Having recently updated the network to Windows 7, I've discovered that the locked down accounts seem to get a classic Windows theme (square start menu etc) rather than the standard Windows 7 Aero style one. I've also discovered that if I log onto one of the PCs using my administrative account, restart it and then log in with the locked down user, subsequent logins of the locked down user get the full new Windows theme as I would expect.
I'm trying to pin down why it is this is happening. I've tried comparing running services, looking at which updates are installed, and tried adding the locked down user to the local admin group (just as a test) to see whether or not this causes the locked down user to be able to start the proper desktop without another administrative user having had to have logged in at some point first (incidentally the locked down user still didn't get the full desktop despite this).
Short of logging onto all of the PCs once with an admin account, I've pretty much hit a block with figuring out what's causing this.

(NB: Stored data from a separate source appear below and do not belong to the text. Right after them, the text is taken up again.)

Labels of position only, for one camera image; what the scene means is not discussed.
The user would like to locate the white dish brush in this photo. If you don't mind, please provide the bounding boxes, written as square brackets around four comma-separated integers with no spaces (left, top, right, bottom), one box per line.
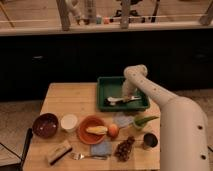
[104,96,140,106]

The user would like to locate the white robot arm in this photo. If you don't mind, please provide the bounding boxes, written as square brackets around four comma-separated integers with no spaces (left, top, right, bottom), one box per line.
[122,64,210,171]

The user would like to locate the green plastic tray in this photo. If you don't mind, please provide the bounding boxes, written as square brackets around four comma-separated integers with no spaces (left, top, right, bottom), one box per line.
[96,76,150,112]

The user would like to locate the light blue cloth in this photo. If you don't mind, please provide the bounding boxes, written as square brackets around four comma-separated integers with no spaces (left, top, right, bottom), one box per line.
[114,113,133,128]

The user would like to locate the green cup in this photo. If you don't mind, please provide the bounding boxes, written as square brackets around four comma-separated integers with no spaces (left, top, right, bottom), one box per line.
[132,115,145,130]

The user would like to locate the green aloe leaf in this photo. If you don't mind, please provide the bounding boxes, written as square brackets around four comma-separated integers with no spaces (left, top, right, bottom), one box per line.
[135,116,159,126]

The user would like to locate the orange apple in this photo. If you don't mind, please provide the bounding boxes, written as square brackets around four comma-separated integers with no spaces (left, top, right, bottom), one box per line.
[108,124,119,138]

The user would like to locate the yellow corn cob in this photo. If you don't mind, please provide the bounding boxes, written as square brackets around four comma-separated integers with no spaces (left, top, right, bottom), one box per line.
[86,126,108,135]

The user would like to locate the dark metal cup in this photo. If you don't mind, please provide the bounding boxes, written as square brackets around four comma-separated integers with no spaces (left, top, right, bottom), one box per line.
[142,133,158,150]

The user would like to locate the orange plate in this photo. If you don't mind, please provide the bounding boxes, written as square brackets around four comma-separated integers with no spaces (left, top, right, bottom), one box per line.
[77,115,108,145]

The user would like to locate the brown grape bunch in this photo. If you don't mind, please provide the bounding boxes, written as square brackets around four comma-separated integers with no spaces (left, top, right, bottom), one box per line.
[114,136,135,162]

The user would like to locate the blue sponge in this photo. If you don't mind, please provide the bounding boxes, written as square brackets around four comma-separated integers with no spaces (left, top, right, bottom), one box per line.
[90,141,112,156]

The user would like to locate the white cup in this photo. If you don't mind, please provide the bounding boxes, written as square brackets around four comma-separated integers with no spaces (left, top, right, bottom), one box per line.
[60,114,78,133]

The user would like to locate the silver fork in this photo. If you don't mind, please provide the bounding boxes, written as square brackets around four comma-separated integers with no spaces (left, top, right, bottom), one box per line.
[70,153,107,160]

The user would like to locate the wooden block eraser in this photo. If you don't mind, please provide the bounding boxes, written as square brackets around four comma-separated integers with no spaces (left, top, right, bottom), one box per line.
[46,140,72,165]

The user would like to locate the dark purple bowl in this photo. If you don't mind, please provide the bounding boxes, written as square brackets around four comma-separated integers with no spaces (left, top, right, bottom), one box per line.
[32,113,59,138]

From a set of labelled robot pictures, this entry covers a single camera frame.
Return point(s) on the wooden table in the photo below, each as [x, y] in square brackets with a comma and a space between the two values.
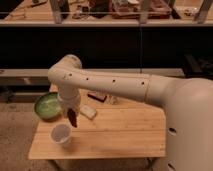
[128, 136]

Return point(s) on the dark brown rectangular block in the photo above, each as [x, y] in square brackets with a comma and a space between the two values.
[100, 98]

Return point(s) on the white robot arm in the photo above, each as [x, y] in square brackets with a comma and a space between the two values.
[186, 102]

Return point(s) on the long wooden shelf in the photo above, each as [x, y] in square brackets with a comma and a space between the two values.
[38, 77]

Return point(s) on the green bowl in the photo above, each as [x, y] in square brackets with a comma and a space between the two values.
[47, 106]

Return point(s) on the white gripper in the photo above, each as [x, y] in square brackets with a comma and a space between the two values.
[70, 100]

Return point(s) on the red chili pepper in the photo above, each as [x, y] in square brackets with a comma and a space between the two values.
[72, 117]

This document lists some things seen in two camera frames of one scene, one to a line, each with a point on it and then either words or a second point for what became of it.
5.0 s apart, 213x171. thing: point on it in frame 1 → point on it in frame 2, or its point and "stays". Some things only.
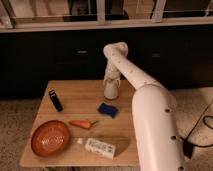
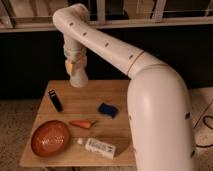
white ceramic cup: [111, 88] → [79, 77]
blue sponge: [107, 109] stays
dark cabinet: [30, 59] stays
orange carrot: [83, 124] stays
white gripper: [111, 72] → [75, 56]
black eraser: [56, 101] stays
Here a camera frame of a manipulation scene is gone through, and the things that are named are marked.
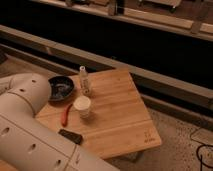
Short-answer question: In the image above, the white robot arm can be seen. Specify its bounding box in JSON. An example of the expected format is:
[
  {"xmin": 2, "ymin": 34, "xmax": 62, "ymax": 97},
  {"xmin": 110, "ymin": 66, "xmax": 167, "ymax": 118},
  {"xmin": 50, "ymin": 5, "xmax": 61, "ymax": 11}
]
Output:
[{"xmin": 0, "ymin": 73, "xmax": 119, "ymax": 171}]

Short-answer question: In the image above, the clear plastic bottle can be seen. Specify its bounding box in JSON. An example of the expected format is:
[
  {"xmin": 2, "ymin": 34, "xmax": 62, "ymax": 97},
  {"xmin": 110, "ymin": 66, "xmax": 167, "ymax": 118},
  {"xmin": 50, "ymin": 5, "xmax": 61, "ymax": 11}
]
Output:
[{"xmin": 79, "ymin": 66, "xmax": 92, "ymax": 96}]

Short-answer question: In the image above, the white paper cup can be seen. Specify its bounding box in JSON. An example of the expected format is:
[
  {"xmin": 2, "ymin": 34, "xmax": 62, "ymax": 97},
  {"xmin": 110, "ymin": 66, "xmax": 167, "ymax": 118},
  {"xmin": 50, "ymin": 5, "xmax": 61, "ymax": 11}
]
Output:
[{"xmin": 73, "ymin": 96, "xmax": 91, "ymax": 118}]

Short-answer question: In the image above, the dark blue bowl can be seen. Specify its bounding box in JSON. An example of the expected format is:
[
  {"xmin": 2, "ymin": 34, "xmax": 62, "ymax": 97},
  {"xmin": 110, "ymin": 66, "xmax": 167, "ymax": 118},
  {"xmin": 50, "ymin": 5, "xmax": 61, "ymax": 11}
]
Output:
[{"xmin": 49, "ymin": 76, "xmax": 74, "ymax": 102}]

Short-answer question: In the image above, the small black block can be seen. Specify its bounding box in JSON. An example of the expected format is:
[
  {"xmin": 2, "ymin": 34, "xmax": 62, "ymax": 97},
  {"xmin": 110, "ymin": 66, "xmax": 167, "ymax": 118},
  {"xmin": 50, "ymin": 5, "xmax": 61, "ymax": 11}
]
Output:
[{"xmin": 58, "ymin": 129, "xmax": 83, "ymax": 145}]

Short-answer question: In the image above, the black cable loop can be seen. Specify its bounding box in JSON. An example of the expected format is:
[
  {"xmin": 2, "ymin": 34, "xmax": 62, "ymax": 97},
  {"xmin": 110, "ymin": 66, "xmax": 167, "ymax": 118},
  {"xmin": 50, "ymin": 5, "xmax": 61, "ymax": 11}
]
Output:
[{"xmin": 190, "ymin": 128, "xmax": 213, "ymax": 171}]

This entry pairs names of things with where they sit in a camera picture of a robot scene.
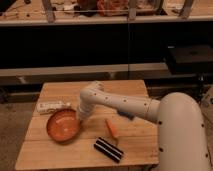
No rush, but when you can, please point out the orange ceramic bowl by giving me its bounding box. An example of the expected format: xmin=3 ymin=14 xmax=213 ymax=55
xmin=46 ymin=109 xmax=81 ymax=142

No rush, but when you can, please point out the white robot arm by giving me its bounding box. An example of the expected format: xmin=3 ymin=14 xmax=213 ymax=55
xmin=77 ymin=81 xmax=211 ymax=171

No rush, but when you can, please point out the orange carrot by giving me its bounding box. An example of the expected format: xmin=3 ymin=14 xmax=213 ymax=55
xmin=105 ymin=119 xmax=118 ymax=139

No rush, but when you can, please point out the black white striped block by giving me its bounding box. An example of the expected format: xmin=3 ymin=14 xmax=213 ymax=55
xmin=94 ymin=137 xmax=124 ymax=163

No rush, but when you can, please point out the white plastic bottle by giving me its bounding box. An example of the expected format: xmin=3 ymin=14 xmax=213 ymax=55
xmin=36 ymin=101 xmax=71 ymax=113

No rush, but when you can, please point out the black box on right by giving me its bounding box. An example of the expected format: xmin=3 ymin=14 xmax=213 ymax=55
xmin=166 ymin=45 xmax=213 ymax=74

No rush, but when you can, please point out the wooden shelf with clutter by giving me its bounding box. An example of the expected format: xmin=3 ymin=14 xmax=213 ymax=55
xmin=0 ymin=0 xmax=213 ymax=27

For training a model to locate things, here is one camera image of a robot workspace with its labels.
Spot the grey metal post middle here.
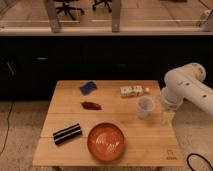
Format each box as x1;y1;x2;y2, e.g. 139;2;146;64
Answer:
112;0;121;32

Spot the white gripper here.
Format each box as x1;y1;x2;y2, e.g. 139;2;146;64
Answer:
160;87;182;125

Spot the black office chair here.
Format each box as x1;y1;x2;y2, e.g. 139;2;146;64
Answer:
91;0;113;14
54;0;85;21

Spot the black office chair right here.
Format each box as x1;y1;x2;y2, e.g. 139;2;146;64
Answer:
91;0;113;14

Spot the orange red bowl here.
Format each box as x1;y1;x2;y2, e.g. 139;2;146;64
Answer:
87;122;125;162

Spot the grey metal post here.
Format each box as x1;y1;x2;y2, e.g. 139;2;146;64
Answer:
43;0;61;33
112;0;121;32

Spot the black office chair left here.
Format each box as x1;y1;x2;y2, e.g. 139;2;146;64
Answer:
54;0;85;21

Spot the black cable floor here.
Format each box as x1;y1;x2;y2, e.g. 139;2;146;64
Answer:
0;99;15;158
186;152;213;171

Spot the black cable left floor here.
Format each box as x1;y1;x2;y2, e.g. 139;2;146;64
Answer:
0;99;15;158

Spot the blue sponge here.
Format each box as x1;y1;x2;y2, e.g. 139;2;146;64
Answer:
80;81;97;95

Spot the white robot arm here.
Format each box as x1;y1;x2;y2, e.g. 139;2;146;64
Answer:
159;63;213;126

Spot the grey metal post left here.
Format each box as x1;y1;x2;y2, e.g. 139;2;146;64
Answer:
43;0;61;33

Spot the white patterned box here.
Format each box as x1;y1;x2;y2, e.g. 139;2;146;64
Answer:
120;86;143;97

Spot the black cable right floor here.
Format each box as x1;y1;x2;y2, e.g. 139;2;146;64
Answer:
186;152;213;171

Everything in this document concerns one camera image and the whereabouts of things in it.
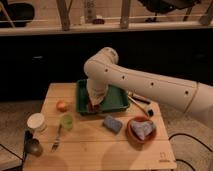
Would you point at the red-orange bowl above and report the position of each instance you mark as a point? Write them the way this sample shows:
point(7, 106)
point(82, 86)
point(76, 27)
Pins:
point(133, 136)

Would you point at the green plastic cup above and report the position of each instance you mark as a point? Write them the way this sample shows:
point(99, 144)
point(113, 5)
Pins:
point(66, 122)

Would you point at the grey cloth in bowl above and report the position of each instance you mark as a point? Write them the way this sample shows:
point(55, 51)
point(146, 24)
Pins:
point(142, 129)

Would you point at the metal fork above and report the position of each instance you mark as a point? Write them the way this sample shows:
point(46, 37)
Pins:
point(57, 139)

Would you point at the orange fruit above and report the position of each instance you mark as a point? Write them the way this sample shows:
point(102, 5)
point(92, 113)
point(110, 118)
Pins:
point(62, 106)

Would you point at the green plastic tray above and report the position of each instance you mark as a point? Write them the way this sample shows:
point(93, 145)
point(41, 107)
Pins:
point(116, 100)

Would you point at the black office chair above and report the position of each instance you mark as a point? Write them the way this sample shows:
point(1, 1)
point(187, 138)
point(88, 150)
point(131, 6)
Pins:
point(20, 13)

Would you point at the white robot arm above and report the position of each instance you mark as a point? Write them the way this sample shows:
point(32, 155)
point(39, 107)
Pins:
point(193, 98)

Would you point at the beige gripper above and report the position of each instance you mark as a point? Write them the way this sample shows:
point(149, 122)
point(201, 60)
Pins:
point(97, 91)

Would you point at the blue sponge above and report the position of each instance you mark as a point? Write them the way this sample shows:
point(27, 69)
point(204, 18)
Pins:
point(112, 124)

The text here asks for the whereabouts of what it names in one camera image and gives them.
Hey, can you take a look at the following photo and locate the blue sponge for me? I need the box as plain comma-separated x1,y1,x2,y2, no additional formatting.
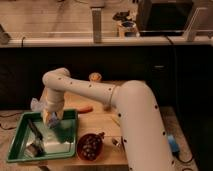
48,116,60,129

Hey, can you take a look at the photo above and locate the black monitor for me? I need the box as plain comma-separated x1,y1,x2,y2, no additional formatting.
136,0,193,35

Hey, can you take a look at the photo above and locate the blue foot pedal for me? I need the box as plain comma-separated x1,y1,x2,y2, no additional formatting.
167,135,180,154

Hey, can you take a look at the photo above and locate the grey metal post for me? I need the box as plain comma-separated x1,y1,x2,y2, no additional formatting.
92,8,101,43

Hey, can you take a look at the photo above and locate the green plastic tray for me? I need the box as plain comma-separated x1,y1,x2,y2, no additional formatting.
7,110,78,163

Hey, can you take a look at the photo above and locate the black brush in tray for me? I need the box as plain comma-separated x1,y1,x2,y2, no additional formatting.
25,120,45,157

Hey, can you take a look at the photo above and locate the cup with orange contents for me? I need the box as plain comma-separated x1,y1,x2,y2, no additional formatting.
89,72,102,82

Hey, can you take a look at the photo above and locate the orange carrot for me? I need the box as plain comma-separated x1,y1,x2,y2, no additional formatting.
77,106,93,114

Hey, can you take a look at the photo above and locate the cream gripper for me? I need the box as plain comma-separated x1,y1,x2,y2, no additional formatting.
41,109,63,124

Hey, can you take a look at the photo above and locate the small metal clip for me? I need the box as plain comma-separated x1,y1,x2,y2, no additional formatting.
111,138,121,147

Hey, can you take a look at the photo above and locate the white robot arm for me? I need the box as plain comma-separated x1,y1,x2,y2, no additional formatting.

Has anybody else seen this kind of thing before?
Have you looked at the Themes service? I think when this is disabled you see the non-Aero desktop. Maybe it's stopped by default but logging in as admin triggers the service to start. Then for subsequent logins the service would already be running.
You mentioned Group Policy. I found a bunch of Themes setting under Group Policy > User Configuration > Policies > Administrative Templates > Control Panel > Personalization. Maybe there are policies targeted at admins that enable additional features?